Collected data entries:
************
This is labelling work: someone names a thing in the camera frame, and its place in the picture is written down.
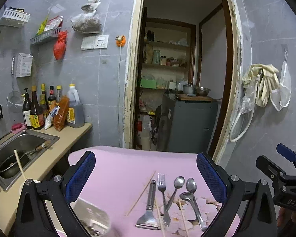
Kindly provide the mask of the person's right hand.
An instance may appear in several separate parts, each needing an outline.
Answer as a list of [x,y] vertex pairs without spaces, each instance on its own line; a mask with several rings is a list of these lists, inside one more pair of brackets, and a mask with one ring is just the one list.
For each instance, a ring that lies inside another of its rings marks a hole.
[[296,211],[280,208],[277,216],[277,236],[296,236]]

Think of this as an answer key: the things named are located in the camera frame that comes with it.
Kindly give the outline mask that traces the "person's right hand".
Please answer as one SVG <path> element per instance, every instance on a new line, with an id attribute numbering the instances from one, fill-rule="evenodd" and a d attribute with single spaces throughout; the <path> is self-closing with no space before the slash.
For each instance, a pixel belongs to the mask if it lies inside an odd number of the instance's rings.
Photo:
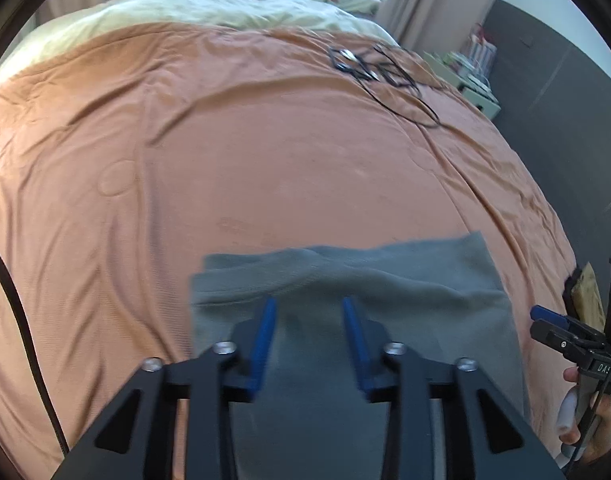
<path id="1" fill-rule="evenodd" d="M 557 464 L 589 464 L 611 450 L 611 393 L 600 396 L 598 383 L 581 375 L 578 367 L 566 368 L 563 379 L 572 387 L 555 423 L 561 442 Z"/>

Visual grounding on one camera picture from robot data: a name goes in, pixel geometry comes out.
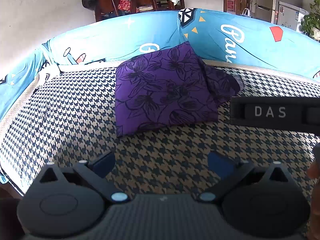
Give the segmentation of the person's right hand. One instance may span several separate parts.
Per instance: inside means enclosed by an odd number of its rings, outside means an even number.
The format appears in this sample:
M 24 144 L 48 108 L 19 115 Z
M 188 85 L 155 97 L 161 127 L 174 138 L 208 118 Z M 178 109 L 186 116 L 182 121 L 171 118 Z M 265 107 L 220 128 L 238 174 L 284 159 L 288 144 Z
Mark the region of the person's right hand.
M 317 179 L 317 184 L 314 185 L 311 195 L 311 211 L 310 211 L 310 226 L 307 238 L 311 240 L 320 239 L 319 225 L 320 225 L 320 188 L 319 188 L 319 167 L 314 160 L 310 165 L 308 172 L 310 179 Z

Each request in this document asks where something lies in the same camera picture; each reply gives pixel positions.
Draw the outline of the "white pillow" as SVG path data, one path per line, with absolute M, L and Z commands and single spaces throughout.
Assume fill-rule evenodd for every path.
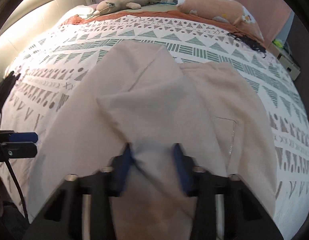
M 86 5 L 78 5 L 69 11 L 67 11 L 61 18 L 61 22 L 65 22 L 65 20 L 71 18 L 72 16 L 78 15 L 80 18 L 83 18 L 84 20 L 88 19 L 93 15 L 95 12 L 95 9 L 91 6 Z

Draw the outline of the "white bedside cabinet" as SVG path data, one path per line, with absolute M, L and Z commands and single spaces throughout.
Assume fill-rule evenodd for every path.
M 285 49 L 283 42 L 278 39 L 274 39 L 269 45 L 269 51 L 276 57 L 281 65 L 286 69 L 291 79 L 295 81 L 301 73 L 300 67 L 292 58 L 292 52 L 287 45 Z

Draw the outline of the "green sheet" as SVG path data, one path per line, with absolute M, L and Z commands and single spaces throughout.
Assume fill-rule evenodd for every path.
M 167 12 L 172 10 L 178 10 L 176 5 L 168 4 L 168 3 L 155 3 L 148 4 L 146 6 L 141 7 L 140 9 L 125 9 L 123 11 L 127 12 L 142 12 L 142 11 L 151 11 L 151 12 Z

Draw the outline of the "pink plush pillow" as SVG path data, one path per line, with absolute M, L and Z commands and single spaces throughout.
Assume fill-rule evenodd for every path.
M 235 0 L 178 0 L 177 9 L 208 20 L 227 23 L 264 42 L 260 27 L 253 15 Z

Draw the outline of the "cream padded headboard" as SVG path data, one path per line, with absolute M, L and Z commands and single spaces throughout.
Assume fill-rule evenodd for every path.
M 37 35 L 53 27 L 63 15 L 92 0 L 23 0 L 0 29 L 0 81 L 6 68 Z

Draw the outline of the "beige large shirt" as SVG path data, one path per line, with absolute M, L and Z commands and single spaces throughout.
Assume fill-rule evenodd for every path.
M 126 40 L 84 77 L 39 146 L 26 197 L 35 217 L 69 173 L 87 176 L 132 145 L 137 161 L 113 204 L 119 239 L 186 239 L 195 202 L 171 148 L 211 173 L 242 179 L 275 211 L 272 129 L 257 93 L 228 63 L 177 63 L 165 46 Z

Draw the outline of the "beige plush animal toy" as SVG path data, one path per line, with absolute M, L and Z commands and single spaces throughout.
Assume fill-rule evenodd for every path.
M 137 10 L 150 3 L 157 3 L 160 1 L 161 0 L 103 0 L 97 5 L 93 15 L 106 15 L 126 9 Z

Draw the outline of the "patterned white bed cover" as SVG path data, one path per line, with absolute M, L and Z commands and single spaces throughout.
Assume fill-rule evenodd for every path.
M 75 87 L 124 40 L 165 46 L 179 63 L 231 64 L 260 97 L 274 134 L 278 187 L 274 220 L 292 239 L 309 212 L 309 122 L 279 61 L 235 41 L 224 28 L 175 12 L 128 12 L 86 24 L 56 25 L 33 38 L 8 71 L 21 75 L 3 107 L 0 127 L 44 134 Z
************
[Exercise objective]: Drop the pictures and reproduce the rest of the entries above exactly.

[Task result]:
This is labelling work: someone names a thing in the camera frame, and its place in the picture is written down.
Kindly provide the mask of the person's right hand.
An instance may appear in several separate parts, each needing an outline.
Answer as a list of [x,y] vertex pairs without spaces, each instance on its own line; a mask with several rings is a list of these lists, inside one more pair of brackets, and a mask with one ring is just the one list.
For each instance, a ring that lies inside another of its rings marks a hole.
[[296,211],[280,208],[277,216],[277,236],[296,236]]

Think of this as an answer key: the things named are located in the camera frame that comes with it.
Kindly give the outline mask that traces the "person's right hand".
Please answer as one SVG <path> element per instance, every instance on a new line, with an id attribute numbering the instances from one, fill-rule="evenodd" and a d attribute with single spaces throughout; the <path> is self-closing with no space before the slash.
For each instance, a pixel belongs to the mask if it lies inside an odd number of the instance's rings.
Photo:
<path id="1" fill-rule="evenodd" d="M 557 464 L 589 464 L 611 450 L 611 393 L 600 396 L 598 383 L 581 375 L 578 367 L 566 368 L 563 379 L 572 387 L 555 423 L 561 442 Z"/>

Visual grounding on one camera picture from robot data: a name goes in, pixel geometry comes out.
Give the segmentation of the person's right hand. One instance may span several separate parts.
Per instance: inside means enclosed by an odd number of its rings, outside means an even number.
The format appears in this sample:
M 24 144 L 48 108 L 19 115 Z
M 188 85 L 155 97 L 161 127 L 174 138 L 208 118 Z M 178 109 L 186 116 L 182 121 L 171 118 Z M 265 107 L 220 128 L 238 174 L 284 159 L 288 144 Z
Mark the region of the person's right hand.
M 317 179 L 317 184 L 314 185 L 311 195 L 311 211 L 310 211 L 310 226 L 307 238 L 311 240 L 320 239 L 319 225 L 320 225 L 320 188 L 319 188 L 319 167 L 314 160 L 310 165 L 308 172 L 310 179 Z

Each request in this document asks where something lies in the same camera picture; each reply gives pixel positions.
Draw the outline of the "white pillow" as SVG path data, one path per line, with absolute M, L and Z commands and single spaces throughout.
Assume fill-rule evenodd for every path.
M 86 5 L 78 5 L 69 11 L 67 11 L 61 18 L 61 22 L 65 22 L 65 20 L 71 18 L 72 16 L 78 15 L 80 18 L 83 18 L 84 20 L 88 19 L 93 15 L 95 12 L 95 9 L 91 6 Z

Draw the outline of the "white bedside cabinet" as SVG path data, one path per line, with absolute M, L and Z commands and single spaces throughout.
Assume fill-rule evenodd for every path.
M 285 49 L 283 42 L 278 39 L 274 39 L 269 45 L 269 51 L 276 57 L 281 65 L 286 69 L 291 79 L 295 81 L 301 73 L 300 67 L 292 58 L 292 52 L 287 45 Z

Draw the outline of the "green sheet" as SVG path data, one path per line, with absolute M, L and Z commands and single spaces throughout.
Assume fill-rule evenodd for every path.
M 167 12 L 172 10 L 178 10 L 176 5 L 168 4 L 168 3 L 155 3 L 148 4 L 146 6 L 141 7 L 140 9 L 125 9 L 123 11 L 127 12 L 142 12 L 142 11 L 151 11 L 151 12 Z

Draw the outline of the "pink plush pillow" as SVG path data, one path per line, with absolute M, L and Z commands and single spaces throughout.
Assume fill-rule evenodd for every path.
M 235 0 L 178 0 L 177 9 L 208 20 L 227 23 L 264 42 L 260 27 L 253 15 Z

Draw the outline of the "cream padded headboard" as SVG path data, one path per line, with absolute M, L and Z commands and single spaces throughout.
Assume fill-rule evenodd for every path.
M 37 35 L 53 27 L 63 15 L 92 0 L 23 0 L 0 29 L 0 81 L 6 68 Z

Draw the outline of the "beige large shirt" as SVG path data, one path per line, with absolute M, L and Z commands and single spaces throughout.
Assume fill-rule evenodd for every path.
M 126 40 L 84 77 L 39 146 L 26 197 L 35 217 L 69 173 L 87 176 L 132 145 L 137 161 L 113 204 L 119 239 L 186 239 L 195 202 L 171 148 L 211 173 L 242 179 L 275 211 L 272 129 L 257 93 L 228 63 L 177 63 L 165 46 Z

Draw the outline of the "beige plush animal toy" as SVG path data, one path per line, with absolute M, L and Z commands and single spaces throughout.
Assume fill-rule evenodd for every path.
M 137 10 L 150 3 L 157 3 L 160 1 L 161 0 L 103 0 L 97 5 L 93 15 L 106 15 L 126 9 Z

Draw the outline of the "patterned white bed cover" as SVG path data, one path per line, with absolute M, L and Z commands and single spaces throughout.
Assume fill-rule evenodd for every path.
M 75 87 L 124 40 L 165 46 L 179 63 L 231 64 L 260 97 L 274 134 L 278 187 L 274 220 L 292 239 L 309 212 L 309 122 L 279 61 L 235 41 L 224 28 L 175 12 L 128 12 L 86 24 L 56 25 L 33 38 L 8 71 L 21 75 L 3 107 L 0 127 L 44 134 Z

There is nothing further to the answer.